Young Canucks Can Prosper in Chicago

The Vancouver Canucks’ young players and top prospects are getting quality attention now that they are the only ones from the team playing organized hockey. On September 14, the Vancouver Canucks sent 23 players to the Chicago Wolves, their affiliate AHL team; four of these players played in the NHL last season. Among the 23 players were Chris Tanev, Zack Kassian and Eddie Lack, three players who are bound to make a splash in the Canucks’ future.

This decision has been one of the Canucks’ management’s best. As no one is sure of the outcome of the rest of the NHL season, the team is dedicated to improving their young and up-and-coming players. Sending these players to play with Chicago is good for their development, as they will remain conditioned and will be more ready to play in the NHL when the time comes then if the season started today.

“It’s obvious that if we play again at the NHL level, that all our players are operating at peak efficiency as soon as possible,” Assistant General Manager Laurence Gilman told canucks.com. “The fact that these players are in a unique situation where they’re able to play and hone their games at a very high level, obviously it works to the benefit of our team.”

Tanev, the cool, calm and collected defenseman, has a very high chance of consistently breaking into the Canucks’ lineup when the season resumes. Sami Salo and Aaron Rome are both gone, and while the top four defensemen have been established, Tanev could beat Andrew Alberts or Keith Ballard to a spot on the roster.

Signed as an undrafted free agent on May 31, 2010, Tanev played 25 games for the Canucks last season, with two assists and a plus-10 rating. The Canucks showed their faith in him when he played for them in the 2011 Stanley Cup Final, which he states to be his favourite hockey moment.

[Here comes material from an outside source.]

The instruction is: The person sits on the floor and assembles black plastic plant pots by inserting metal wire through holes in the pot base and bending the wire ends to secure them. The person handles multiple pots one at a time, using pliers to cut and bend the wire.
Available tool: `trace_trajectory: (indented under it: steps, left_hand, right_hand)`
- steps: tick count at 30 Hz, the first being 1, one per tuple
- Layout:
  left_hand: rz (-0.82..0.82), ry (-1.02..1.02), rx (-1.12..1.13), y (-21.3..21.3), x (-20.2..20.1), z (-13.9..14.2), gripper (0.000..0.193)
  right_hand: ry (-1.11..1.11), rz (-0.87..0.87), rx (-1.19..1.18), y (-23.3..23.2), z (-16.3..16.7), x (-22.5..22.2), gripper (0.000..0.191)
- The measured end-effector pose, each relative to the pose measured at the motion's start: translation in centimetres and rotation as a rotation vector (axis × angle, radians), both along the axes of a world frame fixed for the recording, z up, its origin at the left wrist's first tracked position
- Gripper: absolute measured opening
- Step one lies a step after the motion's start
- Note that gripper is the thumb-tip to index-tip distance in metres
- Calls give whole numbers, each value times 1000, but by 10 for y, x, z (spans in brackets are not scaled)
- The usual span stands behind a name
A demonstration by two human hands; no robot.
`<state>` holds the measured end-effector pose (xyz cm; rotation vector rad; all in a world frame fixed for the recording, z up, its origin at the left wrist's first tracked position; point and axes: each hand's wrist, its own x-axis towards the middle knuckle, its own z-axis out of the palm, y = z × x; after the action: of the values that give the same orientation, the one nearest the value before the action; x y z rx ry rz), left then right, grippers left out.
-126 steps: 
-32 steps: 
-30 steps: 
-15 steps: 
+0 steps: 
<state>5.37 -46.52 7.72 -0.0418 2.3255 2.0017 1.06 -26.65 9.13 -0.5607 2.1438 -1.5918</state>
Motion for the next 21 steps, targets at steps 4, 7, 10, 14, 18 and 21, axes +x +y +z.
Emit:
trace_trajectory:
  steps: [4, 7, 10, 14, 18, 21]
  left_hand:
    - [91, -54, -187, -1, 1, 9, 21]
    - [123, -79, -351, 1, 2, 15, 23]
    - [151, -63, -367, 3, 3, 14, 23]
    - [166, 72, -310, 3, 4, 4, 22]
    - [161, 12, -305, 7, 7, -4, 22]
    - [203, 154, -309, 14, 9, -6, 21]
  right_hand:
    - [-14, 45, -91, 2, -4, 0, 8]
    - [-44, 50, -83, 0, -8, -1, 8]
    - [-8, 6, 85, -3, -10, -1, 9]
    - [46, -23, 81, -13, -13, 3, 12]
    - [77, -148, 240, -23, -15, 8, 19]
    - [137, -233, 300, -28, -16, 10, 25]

Kassian is the opposite of Tanev. A rough and rugged forward whose big body has proven to be more prominent than his scoring ability, Kassian was part of the Cody Hodgson trade with Buffalo. He played 17 games for the Canucks last season in which he had one goal, three points and 31 penalty minutes. Canucks’ management really want to develop Kassian into a key player, but he has yet to show that he has the qualities needed to remain part of the team’s core for several years.

As for Lack, as soon as Roberto Luongo moves on, he will virtually be guaranteed a job as the Canucks’ backup goaltender. The 24 year old Swede has not yet played a regular season NHL game, but after two season with the Canucks’ farm team, looks ready to give it a shot.

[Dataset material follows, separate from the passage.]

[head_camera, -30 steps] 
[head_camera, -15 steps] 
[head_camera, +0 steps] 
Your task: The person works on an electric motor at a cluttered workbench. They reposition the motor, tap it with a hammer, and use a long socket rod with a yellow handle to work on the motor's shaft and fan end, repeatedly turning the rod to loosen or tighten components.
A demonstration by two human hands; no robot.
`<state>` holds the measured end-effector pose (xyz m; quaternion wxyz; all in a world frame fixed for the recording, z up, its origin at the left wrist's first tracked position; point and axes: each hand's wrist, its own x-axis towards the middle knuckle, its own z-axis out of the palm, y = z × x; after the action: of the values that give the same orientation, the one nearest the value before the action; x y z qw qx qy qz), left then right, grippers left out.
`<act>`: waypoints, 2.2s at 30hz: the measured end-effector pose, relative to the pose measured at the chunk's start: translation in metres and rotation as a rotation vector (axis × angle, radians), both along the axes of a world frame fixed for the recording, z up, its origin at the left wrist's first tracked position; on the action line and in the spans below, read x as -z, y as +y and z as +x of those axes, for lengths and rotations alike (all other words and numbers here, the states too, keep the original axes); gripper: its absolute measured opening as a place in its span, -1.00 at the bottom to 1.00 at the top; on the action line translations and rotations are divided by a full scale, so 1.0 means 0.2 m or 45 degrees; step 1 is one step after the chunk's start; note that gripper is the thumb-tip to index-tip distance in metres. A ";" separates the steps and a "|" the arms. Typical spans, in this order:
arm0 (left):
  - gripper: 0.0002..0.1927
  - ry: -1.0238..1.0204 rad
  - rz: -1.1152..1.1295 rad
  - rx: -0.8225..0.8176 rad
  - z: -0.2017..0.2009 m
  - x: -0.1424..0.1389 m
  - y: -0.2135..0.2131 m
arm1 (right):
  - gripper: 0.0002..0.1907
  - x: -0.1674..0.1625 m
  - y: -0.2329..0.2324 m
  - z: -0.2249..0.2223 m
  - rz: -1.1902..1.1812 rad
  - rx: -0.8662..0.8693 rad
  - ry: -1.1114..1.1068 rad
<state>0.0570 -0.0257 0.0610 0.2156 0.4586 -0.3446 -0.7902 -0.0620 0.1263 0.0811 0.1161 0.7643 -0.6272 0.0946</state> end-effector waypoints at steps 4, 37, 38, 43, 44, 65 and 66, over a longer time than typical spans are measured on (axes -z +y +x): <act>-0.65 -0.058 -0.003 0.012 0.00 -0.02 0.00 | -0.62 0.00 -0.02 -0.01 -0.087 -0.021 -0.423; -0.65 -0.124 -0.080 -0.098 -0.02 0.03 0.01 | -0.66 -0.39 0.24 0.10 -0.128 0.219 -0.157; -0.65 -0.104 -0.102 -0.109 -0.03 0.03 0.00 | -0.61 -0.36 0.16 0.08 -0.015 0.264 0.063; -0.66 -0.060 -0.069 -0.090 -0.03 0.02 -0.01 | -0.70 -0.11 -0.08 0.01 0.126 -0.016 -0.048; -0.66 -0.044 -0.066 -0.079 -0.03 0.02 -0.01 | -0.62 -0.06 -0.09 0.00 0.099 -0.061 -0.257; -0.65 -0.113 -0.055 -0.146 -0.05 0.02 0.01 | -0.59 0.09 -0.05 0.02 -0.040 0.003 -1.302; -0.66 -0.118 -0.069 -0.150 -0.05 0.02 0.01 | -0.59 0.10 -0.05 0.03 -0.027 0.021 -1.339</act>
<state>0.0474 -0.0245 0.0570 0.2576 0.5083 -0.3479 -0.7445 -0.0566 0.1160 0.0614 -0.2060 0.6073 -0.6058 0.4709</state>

“He’s 6-foot-5, can play deep in the net because of his size, and has great reflexes. There are some games when you’re watching you’re just like, they’re not scoring on him,” Dave Gagner told NHL.com. “He has that Pekka Rinne-like confidence that he brings to the team.”

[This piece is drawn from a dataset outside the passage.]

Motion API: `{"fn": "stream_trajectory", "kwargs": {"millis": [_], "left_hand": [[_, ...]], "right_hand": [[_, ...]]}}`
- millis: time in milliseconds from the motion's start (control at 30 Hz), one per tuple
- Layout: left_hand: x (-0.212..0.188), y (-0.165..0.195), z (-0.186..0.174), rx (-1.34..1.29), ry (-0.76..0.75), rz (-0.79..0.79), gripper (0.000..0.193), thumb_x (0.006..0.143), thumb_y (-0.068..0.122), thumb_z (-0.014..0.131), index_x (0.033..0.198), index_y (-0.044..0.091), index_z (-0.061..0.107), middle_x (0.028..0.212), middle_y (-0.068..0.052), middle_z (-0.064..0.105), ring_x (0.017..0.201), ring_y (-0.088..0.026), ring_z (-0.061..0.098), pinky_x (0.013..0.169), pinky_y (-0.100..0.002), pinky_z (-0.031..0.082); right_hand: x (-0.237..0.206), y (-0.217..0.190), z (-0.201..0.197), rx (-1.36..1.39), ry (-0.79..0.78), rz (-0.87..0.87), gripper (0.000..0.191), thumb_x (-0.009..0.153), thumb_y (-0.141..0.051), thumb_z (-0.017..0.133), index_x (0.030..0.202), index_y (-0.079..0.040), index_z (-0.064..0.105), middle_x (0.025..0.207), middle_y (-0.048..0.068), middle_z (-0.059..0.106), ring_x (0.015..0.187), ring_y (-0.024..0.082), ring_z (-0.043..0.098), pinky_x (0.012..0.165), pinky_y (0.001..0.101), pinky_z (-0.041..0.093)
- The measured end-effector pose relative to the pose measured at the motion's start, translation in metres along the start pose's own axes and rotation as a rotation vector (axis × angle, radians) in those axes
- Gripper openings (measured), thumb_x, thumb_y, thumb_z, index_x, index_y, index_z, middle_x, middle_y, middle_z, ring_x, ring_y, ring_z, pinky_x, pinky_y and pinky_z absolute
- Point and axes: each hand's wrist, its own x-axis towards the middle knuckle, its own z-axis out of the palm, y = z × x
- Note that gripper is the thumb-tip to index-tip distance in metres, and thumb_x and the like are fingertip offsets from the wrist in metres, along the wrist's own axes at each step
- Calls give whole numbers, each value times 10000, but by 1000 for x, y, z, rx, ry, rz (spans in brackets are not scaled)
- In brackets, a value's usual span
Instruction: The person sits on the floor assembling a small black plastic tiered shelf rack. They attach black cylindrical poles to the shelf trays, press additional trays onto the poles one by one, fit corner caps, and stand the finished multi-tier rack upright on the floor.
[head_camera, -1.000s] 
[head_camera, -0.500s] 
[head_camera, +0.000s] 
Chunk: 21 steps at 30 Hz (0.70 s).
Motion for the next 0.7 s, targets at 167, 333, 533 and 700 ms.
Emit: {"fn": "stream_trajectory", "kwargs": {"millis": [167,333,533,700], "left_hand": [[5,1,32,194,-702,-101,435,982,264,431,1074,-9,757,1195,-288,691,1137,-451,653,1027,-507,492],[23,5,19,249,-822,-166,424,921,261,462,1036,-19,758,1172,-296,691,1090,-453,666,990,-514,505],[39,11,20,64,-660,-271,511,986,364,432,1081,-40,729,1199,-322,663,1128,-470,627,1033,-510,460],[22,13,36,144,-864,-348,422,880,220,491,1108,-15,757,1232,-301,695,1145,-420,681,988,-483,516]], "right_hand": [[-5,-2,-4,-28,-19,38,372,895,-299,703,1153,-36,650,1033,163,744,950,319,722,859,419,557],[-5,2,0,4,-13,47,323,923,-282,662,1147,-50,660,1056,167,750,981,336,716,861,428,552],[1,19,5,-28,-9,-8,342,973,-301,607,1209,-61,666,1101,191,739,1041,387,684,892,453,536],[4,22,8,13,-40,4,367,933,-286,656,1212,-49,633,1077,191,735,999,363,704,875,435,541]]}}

The Wolves started their nine day training camp on September 28, and open their 19th season on October 13 against the Rockford IceHogs. The addition of Tanev and Kassian and the assurance of having Lack for at least a little while longer is beneficial for the Wolves. And while the Canucks may not be in the best situation, they are looking at the positives of having these players continue to play in the AHL.

“The silver lining of our present situation is that we have the time to go watch and participate in Chicago Wolves training camp,” said Gilman. “And depending upon how long we aren’t playing at the NHL level, the ability to go scout games and spend some meaningful time with them.”